[WORK REQUEST]
Find every line with the string "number" in the material below and copy it.

[STORED DATA]
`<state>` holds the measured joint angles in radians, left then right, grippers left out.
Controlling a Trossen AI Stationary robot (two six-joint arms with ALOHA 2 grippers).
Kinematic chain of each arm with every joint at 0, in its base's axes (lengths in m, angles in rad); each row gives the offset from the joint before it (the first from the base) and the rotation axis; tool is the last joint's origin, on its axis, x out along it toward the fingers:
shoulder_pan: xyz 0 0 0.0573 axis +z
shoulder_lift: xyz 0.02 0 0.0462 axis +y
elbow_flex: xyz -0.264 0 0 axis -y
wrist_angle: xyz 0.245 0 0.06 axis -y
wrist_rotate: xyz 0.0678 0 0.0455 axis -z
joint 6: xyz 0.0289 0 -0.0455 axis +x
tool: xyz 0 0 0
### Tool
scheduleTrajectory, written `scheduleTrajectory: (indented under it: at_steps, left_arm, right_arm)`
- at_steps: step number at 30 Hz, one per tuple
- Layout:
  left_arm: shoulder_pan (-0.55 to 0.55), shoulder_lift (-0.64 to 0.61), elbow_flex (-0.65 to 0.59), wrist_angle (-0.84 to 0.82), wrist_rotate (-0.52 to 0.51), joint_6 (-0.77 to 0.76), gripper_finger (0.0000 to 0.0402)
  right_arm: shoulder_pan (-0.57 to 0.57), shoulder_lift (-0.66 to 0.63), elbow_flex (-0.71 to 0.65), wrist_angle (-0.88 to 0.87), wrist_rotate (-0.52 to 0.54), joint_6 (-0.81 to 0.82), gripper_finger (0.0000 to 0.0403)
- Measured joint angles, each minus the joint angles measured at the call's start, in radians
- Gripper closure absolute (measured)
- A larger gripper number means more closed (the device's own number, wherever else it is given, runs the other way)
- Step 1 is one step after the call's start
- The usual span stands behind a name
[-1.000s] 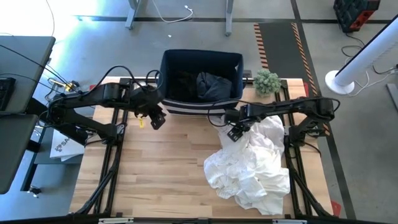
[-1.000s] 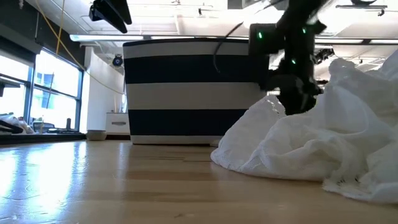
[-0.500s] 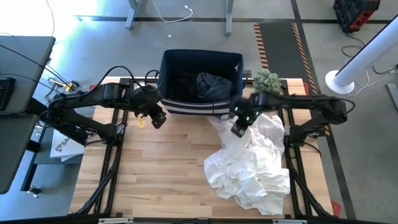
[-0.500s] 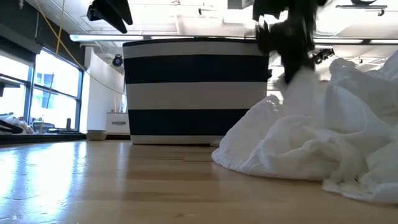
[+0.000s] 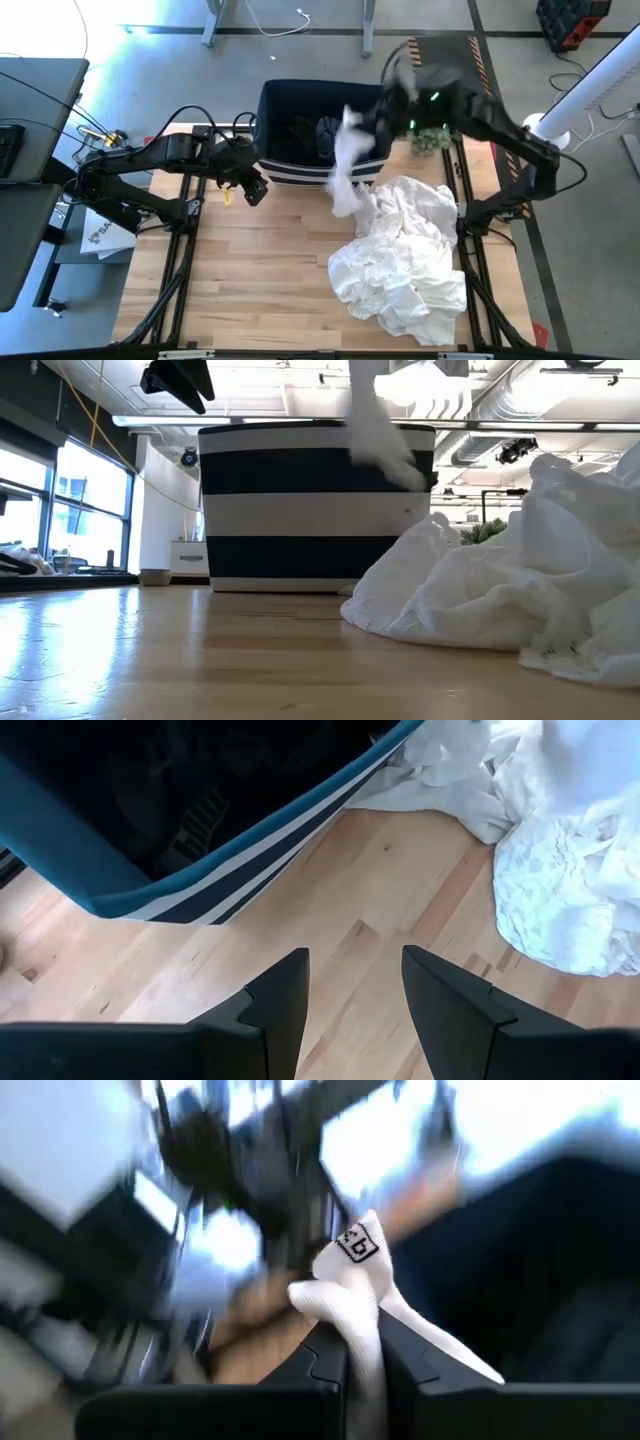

[RESPONSE TO THE TASK]
- at_steps: step number at 30 Hz, one per tuple
- A larger gripper number means more closed (the device's own number, wherever else it is given, runs the other way)

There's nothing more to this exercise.